• [WHAT NEEDS TO BE DONE]:
Read the lines below, and copy any that contain the string "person".

• [AVAILABLE RECORDS]:
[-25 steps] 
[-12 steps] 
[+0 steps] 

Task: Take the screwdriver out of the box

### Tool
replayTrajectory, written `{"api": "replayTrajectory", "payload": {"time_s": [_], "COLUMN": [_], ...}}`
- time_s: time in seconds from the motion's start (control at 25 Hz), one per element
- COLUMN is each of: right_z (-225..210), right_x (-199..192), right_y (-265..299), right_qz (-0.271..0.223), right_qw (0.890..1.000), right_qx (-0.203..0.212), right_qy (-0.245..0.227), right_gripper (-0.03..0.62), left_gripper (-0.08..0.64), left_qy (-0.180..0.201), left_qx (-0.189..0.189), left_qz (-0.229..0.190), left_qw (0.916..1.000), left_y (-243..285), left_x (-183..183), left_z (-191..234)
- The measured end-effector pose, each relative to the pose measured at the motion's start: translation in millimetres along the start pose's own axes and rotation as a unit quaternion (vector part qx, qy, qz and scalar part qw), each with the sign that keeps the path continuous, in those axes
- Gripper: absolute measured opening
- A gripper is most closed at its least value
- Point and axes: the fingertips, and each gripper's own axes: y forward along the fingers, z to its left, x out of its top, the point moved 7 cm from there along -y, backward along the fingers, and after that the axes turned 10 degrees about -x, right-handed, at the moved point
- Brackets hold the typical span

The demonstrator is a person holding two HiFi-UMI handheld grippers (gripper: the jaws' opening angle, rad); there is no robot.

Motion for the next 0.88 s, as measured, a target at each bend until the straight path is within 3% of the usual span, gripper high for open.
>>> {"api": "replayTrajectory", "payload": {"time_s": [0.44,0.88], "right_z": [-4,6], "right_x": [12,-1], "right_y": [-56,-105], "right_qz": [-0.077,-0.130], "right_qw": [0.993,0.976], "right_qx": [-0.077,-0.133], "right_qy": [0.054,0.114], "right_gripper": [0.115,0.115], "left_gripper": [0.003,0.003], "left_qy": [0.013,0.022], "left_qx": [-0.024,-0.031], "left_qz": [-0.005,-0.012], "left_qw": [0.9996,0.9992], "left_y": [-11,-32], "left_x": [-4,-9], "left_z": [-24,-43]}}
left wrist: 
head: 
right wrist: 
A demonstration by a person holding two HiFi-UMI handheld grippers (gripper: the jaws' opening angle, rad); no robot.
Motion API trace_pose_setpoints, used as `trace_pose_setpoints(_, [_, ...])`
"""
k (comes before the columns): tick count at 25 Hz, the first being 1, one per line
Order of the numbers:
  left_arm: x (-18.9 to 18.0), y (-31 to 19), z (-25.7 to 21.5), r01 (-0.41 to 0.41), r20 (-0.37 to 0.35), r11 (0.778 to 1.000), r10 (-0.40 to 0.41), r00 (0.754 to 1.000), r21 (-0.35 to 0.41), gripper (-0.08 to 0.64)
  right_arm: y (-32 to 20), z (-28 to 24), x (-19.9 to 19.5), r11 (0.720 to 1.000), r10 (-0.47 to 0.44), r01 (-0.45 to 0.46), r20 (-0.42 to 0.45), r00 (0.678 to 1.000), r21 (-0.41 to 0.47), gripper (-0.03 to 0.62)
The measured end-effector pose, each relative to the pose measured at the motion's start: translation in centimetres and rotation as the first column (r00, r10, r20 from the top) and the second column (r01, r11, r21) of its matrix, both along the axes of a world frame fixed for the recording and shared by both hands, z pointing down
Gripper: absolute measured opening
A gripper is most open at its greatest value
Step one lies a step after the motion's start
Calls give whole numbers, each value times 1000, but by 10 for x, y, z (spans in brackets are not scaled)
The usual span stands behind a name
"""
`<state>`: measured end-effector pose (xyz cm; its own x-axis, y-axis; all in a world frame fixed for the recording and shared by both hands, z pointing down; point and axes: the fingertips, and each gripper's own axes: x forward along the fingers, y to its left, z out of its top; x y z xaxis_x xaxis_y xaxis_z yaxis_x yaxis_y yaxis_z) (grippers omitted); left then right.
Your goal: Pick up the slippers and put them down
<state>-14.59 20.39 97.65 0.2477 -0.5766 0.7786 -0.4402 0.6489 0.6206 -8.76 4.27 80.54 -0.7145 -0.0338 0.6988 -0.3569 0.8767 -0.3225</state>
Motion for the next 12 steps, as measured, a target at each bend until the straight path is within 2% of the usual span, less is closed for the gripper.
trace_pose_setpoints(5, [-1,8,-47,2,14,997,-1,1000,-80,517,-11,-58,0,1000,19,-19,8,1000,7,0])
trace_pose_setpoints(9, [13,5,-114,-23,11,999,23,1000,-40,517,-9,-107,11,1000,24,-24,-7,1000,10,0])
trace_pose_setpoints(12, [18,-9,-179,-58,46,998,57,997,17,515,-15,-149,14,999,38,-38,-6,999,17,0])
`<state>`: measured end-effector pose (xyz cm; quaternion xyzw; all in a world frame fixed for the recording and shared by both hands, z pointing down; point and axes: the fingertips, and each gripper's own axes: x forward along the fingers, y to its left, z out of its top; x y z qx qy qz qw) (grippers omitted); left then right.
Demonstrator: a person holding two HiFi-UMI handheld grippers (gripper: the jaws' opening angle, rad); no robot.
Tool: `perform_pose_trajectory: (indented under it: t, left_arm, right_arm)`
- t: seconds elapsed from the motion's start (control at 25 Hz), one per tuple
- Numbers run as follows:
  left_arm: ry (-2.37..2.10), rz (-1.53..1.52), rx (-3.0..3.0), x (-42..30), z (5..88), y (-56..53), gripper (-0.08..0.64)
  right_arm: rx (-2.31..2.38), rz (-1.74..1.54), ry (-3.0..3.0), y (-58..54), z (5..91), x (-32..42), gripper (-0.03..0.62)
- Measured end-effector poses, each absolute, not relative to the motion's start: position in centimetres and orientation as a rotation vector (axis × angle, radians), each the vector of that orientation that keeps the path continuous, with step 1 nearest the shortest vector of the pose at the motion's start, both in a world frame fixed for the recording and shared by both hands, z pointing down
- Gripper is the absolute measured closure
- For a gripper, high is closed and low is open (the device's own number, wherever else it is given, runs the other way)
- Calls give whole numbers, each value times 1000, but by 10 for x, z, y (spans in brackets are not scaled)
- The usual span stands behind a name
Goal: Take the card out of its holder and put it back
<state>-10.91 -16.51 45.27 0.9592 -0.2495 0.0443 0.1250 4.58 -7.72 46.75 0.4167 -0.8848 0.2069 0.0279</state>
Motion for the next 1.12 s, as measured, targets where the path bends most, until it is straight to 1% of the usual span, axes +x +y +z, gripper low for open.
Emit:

• [TASK OUTPUT]:
The demonstrator is a person holding two HiFi-UMI handheld grippers (gripper: the jaws' opening angle, rad); there is no robot.
A demonstration by a person holding two HiFi-UMI handheld grippers (gripper: the jaws' opening angle, rad); no robot.
Demonstrator: a person holding two HiFi-UMI handheld grippers (gripper: the jaws' opening angle, rad); no robot.

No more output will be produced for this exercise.